The seven firms — Stehpenson’s Litho Press, Phoenix Printers, United Printers, Pear Tree Press, Mapco Business Printers, Precision Graphics Successors and Lithographic Printers — also questioned the delay in the delivery of the books and asked whether Von Hoffman would benefit from devaluation of the Jamaican dollar.
“No American company will sign a contract in Jamaican dollars,” the printers argued in a statement circulated to media houses, “so it is reasonable to presume that it was made out for the equivalent sum in US dollars at the time of quotation in November 2002. The dollar was then J$49.80 to US$1 and there was no two per cent cess on importation. Now it is nearly J$60 to US$1, a huge jump of almost 20 per cent.”
But Contractor-General Derrick McKoy said that Von Hoffman’s $51,680,418 bid was fixed, without any provision for exchange rate adjustments. He also said that Von Hoffman tendered in Jamaican dollars.
The Government has already paid out $36 million to Von Hoffman, with a balance of $15 million due. But Whiteman did not say what was the additional sum being sought by the US firm.
Noting that the bulk of the books was already in schools, with the remainder expected to be delivered to schools in St Andrew on Thursday last, Whiteman was supported by colleague, Noel Monteith, who said “this is the first time in the history of all of this that we have completed distribution so early”.
He added that last year, in the case of the Gleaner Company and its sub-contractors, as well as in former years, local production of the text books had been late and at times over budget.
Last month, the education minister, Maxine Henry-Wilson, insisted that the textbooks were not late as the local printers had claimed.

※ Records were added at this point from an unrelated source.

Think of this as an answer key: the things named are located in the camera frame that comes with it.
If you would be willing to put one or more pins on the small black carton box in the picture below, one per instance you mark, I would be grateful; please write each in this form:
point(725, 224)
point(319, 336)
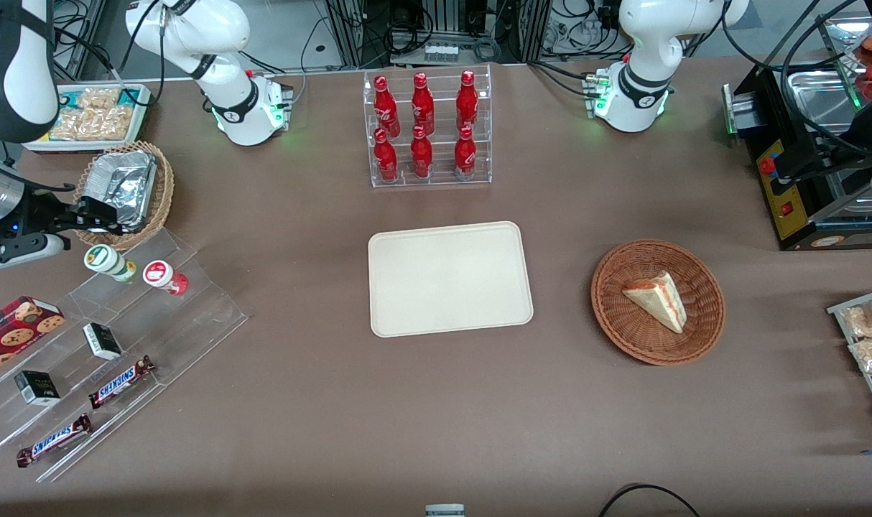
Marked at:
point(103, 342)
point(37, 388)

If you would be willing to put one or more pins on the wrapped triangle sandwich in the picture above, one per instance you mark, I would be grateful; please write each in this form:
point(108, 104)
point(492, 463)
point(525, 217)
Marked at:
point(659, 298)

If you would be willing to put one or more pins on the silver metal pan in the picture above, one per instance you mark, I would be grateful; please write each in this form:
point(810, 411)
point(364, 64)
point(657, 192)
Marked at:
point(824, 100)

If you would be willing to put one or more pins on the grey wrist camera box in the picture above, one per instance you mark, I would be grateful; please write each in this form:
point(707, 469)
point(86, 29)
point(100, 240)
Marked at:
point(19, 258)

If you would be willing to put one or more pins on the green lid yogurt cup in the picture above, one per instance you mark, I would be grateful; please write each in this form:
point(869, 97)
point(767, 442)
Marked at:
point(105, 261)

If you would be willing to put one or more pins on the Snickers chocolate bar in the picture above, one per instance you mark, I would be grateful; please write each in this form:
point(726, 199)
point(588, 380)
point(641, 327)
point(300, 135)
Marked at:
point(120, 382)
point(54, 440)

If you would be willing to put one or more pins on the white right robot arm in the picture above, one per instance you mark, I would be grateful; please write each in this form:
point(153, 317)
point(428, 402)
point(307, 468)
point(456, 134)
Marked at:
point(231, 108)

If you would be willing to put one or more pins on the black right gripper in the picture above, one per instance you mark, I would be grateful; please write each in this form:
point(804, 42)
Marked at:
point(43, 214)

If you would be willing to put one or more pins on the aluminium foil tray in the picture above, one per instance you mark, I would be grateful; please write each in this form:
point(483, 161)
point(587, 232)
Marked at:
point(131, 183)

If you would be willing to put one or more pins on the red cookie box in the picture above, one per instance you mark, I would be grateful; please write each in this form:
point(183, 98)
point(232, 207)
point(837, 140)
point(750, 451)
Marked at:
point(12, 334)

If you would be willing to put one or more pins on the red cola bottle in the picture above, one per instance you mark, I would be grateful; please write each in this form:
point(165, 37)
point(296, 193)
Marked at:
point(467, 100)
point(465, 154)
point(386, 159)
point(421, 154)
point(422, 104)
point(386, 108)

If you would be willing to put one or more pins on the beige snack bag pile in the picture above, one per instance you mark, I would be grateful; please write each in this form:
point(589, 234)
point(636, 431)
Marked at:
point(95, 115)

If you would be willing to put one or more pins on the white power strip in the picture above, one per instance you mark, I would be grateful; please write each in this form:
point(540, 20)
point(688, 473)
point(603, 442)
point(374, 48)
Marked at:
point(441, 52)

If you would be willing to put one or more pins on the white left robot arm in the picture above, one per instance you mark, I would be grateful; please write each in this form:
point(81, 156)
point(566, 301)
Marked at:
point(641, 43)

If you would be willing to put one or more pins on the black sealing machine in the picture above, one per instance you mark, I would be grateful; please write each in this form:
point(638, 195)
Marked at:
point(788, 201)

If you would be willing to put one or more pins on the white teal snack box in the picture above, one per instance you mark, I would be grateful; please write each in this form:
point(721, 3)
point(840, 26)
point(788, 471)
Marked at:
point(141, 108)

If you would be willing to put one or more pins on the red lid yogurt cup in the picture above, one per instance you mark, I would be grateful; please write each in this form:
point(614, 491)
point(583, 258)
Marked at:
point(159, 274)

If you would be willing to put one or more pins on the clear acrylic stepped shelf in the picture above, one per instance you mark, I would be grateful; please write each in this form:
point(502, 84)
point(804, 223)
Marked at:
point(156, 337)

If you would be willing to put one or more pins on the brown wicker basket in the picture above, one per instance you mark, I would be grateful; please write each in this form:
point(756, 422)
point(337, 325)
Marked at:
point(623, 323)

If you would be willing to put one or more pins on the light wicker basket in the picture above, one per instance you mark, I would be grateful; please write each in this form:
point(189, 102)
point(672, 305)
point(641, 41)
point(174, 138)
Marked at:
point(164, 187)

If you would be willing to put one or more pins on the beige plastic tray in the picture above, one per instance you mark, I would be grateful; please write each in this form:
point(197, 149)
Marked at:
point(450, 280)

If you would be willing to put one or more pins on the clear acrylic bottle rack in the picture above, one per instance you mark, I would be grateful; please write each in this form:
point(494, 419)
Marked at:
point(443, 172)

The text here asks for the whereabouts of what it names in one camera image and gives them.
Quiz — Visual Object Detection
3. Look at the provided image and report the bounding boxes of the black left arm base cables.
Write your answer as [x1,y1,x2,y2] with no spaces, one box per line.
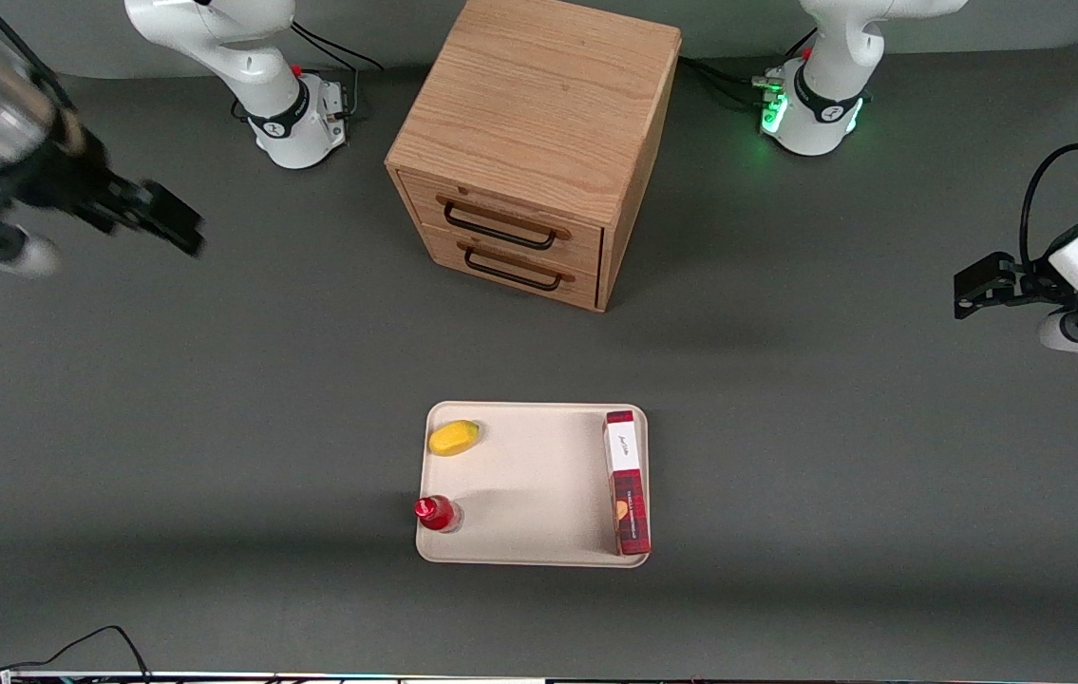
[678,27,821,107]

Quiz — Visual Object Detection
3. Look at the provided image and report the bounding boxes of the beige plastic tray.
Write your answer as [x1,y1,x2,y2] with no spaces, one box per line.
[415,400,651,569]

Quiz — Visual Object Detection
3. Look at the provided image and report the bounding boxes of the yellow lemon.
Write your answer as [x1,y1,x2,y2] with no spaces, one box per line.
[427,419,482,458]

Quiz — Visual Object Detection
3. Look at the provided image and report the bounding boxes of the wooden drawer front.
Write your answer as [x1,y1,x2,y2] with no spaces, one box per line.
[416,224,603,312]
[397,171,606,277]

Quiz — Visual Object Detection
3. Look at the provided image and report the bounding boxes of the wooden two-drawer cabinet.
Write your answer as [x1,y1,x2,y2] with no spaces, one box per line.
[385,0,683,314]

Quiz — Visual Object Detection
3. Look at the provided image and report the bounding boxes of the red plaid cookie box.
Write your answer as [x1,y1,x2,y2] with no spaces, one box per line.
[602,408,653,558]

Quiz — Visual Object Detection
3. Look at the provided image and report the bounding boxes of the black right arm base cables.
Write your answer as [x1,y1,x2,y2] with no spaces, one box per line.
[286,21,387,123]

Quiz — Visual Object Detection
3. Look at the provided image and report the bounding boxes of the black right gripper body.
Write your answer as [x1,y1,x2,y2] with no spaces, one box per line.
[16,128,142,237]

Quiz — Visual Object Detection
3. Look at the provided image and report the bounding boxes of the black arm base cables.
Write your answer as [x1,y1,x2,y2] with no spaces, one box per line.
[286,21,387,123]
[678,27,821,107]

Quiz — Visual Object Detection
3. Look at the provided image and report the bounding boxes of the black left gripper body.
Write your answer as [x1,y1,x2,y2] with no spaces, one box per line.
[1012,258,1078,311]

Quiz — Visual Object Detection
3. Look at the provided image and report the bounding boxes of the red coke bottle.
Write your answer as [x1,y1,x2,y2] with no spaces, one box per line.
[413,493,463,534]

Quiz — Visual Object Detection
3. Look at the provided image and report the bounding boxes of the black metal drawer handle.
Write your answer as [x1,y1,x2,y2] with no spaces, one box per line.
[457,241,577,293]
[436,194,574,253]

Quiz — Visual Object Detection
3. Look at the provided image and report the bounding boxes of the thin black cable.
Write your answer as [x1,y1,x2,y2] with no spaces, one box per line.
[0,624,156,684]

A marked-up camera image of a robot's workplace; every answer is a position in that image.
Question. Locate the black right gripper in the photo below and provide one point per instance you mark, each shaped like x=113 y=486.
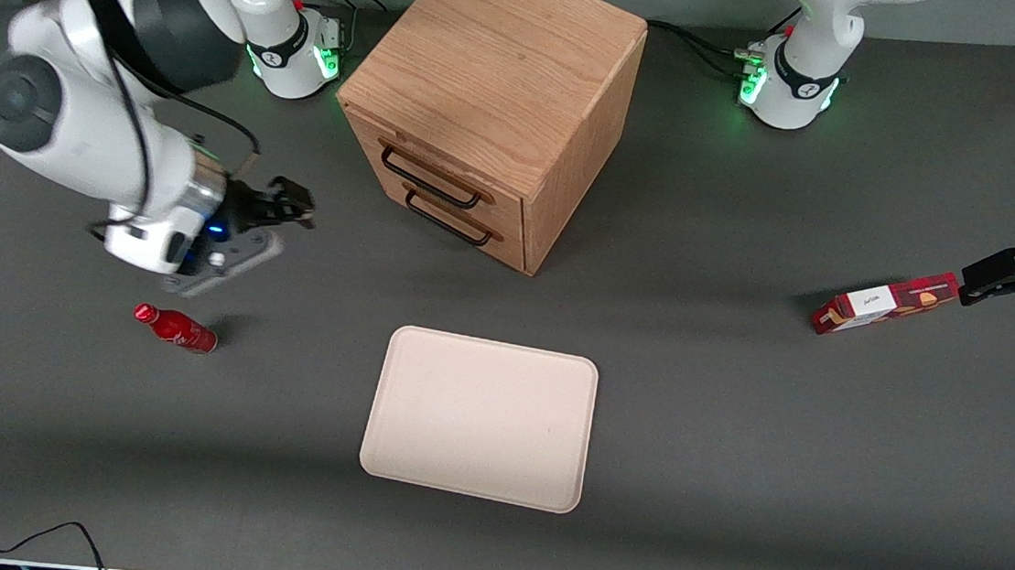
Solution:
x=245 y=204

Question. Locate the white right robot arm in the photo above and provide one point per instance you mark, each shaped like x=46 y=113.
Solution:
x=88 y=138

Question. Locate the wooden two-drawer cabinet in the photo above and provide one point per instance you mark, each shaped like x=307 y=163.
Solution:
x=491 y=54

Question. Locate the red cookie box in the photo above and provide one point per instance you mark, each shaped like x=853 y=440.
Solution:
x=887 y=304

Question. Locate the red bottle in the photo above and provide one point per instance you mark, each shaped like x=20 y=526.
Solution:
x=177 y=330

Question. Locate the beige rectangular tray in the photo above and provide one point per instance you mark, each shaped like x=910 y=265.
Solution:
x=486 y=421

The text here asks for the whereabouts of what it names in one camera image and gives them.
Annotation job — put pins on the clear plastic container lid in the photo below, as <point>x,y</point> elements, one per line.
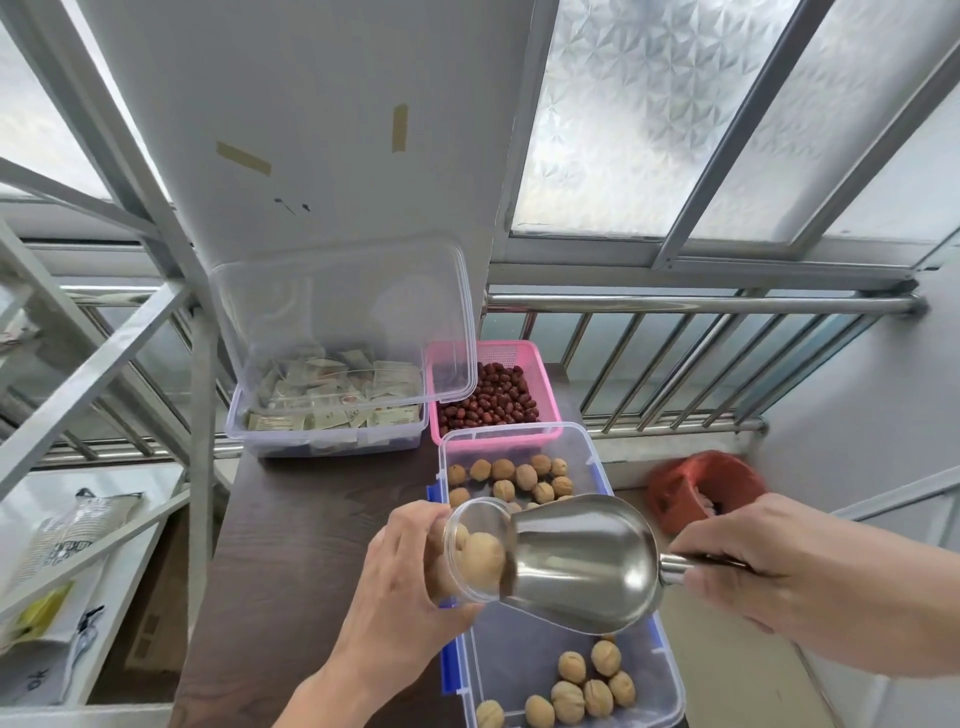
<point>337,300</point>

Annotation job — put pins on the person's right hand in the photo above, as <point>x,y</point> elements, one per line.
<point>772,562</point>

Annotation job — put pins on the long strip of tan tape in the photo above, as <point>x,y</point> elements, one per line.
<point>244,158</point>

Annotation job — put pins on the person's right forearm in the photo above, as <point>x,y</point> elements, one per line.
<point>892,600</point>

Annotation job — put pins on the white plastic bag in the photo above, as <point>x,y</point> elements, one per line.
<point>52,660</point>

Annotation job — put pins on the pile of red dates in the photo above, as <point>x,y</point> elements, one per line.
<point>487,397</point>

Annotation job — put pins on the person's left thumb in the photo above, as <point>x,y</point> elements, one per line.
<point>457,616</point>

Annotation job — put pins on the clear printed plastic bag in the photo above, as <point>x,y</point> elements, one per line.
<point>75,532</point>

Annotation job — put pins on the yellow packet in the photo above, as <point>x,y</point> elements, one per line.
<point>41,611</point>

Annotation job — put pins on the stainless steel scoop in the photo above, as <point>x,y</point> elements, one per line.
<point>585,559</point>

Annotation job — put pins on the pile of small sachets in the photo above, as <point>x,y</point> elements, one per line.
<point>330,397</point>

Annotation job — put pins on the red plastic object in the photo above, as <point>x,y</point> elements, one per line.
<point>682,495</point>

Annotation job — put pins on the white metal shelf frame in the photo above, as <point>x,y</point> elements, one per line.
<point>97,360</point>

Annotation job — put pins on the clear plastic cup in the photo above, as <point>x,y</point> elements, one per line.
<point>487,519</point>

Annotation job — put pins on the brown cardboard box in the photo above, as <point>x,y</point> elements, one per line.
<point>154,622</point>

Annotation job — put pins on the person's left forearm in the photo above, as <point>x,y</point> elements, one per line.
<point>360,697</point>

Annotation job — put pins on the short strip of tan tape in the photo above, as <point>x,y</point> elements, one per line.
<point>400,127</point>

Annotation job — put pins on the person's right thumb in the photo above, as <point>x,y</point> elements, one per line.
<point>720,594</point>

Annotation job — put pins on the person's left hand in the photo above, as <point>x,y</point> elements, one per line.
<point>390,592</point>

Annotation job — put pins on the stainless steel railing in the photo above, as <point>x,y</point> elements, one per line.
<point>697,304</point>

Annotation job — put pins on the clear plastic storage container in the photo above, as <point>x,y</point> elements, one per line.
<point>330,444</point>

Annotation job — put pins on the frosted glass window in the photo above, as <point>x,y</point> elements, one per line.
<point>645,112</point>
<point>30,120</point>

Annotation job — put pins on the pink plastic basket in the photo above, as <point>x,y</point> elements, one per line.
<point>551,405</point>

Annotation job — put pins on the group of loose walnuts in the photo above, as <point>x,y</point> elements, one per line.
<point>525,477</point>

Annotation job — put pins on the large walnut in shell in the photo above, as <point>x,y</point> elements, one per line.
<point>481,562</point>

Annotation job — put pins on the clear box with blue clips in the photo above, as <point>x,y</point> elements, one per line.
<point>517,660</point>

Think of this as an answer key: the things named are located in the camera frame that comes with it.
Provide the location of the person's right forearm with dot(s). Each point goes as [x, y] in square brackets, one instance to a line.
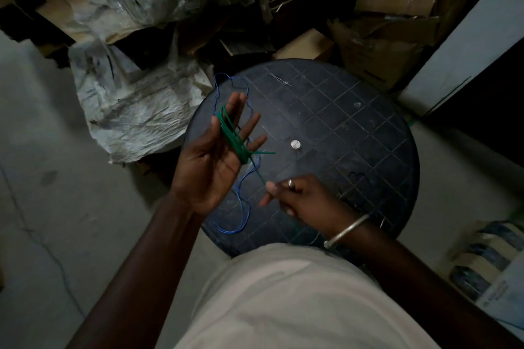
[417, 287]

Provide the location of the person's right hand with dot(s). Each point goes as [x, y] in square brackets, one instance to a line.
[311, 201]

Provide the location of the black round plastic stool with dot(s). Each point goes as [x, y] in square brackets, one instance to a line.
[339, 123]

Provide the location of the person's right thumb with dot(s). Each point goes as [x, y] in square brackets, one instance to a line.
[270, 199]

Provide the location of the striped blue and cream bundle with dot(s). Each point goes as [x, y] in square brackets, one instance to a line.
[479, 263]

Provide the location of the crumpled plastic-wrapped bundle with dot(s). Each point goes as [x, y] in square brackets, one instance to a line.
[139, 107]

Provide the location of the person's left thumb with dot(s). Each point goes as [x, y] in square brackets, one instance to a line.
[206, 134]

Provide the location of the person's left hand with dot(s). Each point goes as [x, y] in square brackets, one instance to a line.
[204, 164]

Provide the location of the small flat cardboard box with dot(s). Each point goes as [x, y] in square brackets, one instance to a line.
[305, 46]

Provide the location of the thin metal needle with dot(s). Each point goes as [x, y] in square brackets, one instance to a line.
[279, 79]

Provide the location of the white board panel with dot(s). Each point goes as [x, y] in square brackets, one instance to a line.
[462, 42]

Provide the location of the torn large cardboard box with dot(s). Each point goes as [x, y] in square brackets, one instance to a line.
[380, 54]

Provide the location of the person's left forearm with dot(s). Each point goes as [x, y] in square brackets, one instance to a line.
[135, 279]

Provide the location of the person's left middle finger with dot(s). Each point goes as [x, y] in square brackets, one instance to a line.
[240, 109]

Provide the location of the person's left little finger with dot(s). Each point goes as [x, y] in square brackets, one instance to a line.
[256, 146]

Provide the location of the white shirt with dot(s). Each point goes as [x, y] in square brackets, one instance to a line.
[294, 303]

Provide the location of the small silver disc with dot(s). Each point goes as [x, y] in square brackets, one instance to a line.
[295, 144]

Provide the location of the light blue paper sheet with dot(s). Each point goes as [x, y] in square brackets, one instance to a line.
[505, 295]

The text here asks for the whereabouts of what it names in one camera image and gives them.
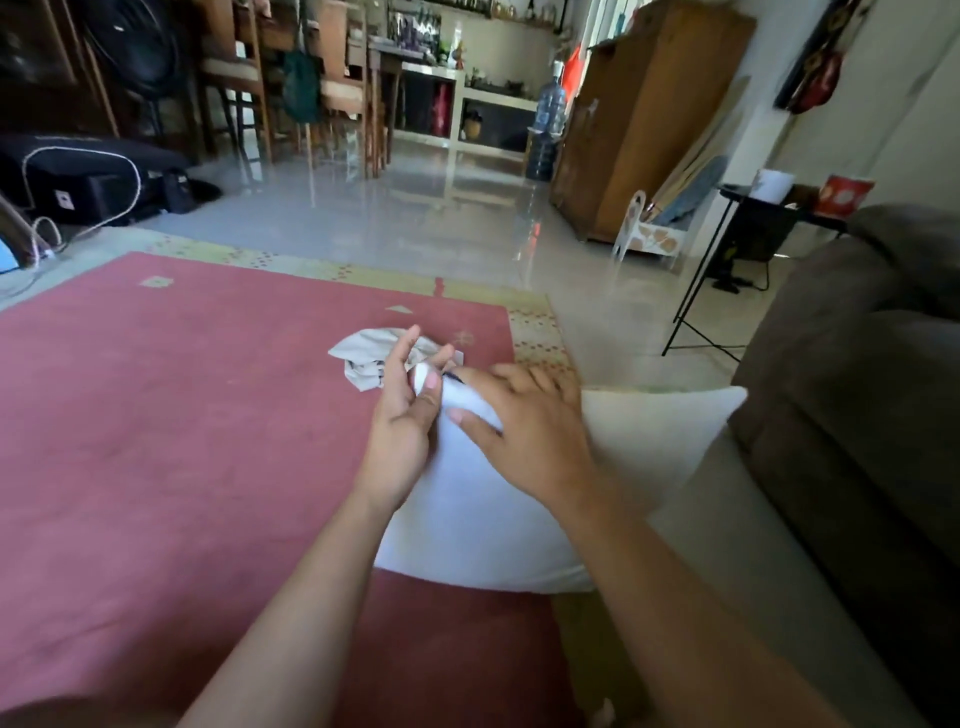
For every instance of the person's right thumb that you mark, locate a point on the person's right thumb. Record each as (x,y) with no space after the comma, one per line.
(474,430)

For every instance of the person's right little finger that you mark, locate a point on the person's right little finger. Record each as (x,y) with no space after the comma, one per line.
(568,386)

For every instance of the black metal side table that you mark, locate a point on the black metal side table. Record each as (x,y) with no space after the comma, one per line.
(757,225)

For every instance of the person's left hand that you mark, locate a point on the person's left hand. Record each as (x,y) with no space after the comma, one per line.
(397,442)

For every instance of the person's right forearm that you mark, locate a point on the person's right forearm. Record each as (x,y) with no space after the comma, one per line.
(675,622)

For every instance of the person's left forearm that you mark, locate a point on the person's left forearm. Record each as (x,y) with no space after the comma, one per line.
(300,622)

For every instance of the wooden chair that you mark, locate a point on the wooden chair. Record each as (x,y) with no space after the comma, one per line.
(345,94)
(236,75)

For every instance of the red cloth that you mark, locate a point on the red cloth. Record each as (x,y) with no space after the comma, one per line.
(572,73)

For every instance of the person's right middle finger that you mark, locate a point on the person's right middle finger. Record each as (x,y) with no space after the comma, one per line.
(517,375)

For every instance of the grey sofa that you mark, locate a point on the grey sofa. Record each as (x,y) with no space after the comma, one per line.
(862,405)

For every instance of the leaning ironing board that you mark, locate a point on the leaning ironing board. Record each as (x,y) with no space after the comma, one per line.
(694,187)

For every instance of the wooden cabinet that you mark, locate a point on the wooden cabinet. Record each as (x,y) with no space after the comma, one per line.
(637,127)

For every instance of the clear water jug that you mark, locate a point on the clear water jug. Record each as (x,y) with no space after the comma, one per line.
(550,105)

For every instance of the person's right hand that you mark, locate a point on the person's right hand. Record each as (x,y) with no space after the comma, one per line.
(540,442)

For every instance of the white pillow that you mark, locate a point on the white pillow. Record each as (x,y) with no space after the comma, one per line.
(480,517)

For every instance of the person's left thumb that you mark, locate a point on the person's left thumb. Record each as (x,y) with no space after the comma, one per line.
(431,386)

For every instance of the white open shelf counter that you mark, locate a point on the white open shelf counter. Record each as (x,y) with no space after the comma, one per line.
(457,82)

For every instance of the row of kitchen bottles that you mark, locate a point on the row of kitchen bottles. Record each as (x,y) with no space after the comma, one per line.
(414,31)

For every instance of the black standing fan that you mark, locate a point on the black standing fan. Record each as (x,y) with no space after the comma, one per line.
(139,45)

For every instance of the black speaker box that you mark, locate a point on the black speaker box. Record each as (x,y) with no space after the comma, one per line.
(82,180)

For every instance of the crumpled grey cloth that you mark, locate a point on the crumpled grey cloth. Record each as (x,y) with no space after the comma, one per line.
(367,356)

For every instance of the small white rack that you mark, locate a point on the small white rack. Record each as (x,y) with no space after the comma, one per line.
(649,236)

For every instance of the dark water jug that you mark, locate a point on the dark water jug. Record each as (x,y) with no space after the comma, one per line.
(541,156)

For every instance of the red patterned rug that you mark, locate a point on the red patterned rug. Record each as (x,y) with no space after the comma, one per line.
(165,450)

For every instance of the dark wooden cupboard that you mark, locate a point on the dark wooden cupboard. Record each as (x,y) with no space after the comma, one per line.
(45,67)

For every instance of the green hanging bag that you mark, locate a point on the green hanging bag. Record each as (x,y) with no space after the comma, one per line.
(301,86)

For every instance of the red printed cup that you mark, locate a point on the red printed cup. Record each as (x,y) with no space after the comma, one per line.
(844,196)

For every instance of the white cup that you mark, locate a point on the white cup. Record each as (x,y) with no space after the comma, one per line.
(772,186)

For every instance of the dark wall decoration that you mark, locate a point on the dark wall decoration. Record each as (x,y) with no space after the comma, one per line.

The contractor was “performing within his contract and better”, she told the Observer.
“They have a contract that says they must do something within x amount of weeks, which does not have anything to do with the school year,” Henry-Wilson said. “If he does not, within the scheduled time, then it is considered late.”
Von Hoffman outbid its nearest rival, the Gleaner Company, by $3 million, but local printers said the cost was inconsequential as there were several other spin-off benefits to the local economy, including the 200 Jamaican jobs.
“The $3 million is neither here nor there, the money my workers earn help them to feed their families, it is spent locally, so local businesses benefit and there are so many other economic benefits,” said local printer, Richard Scholefield, one of the sub-contractors who benefited in the past.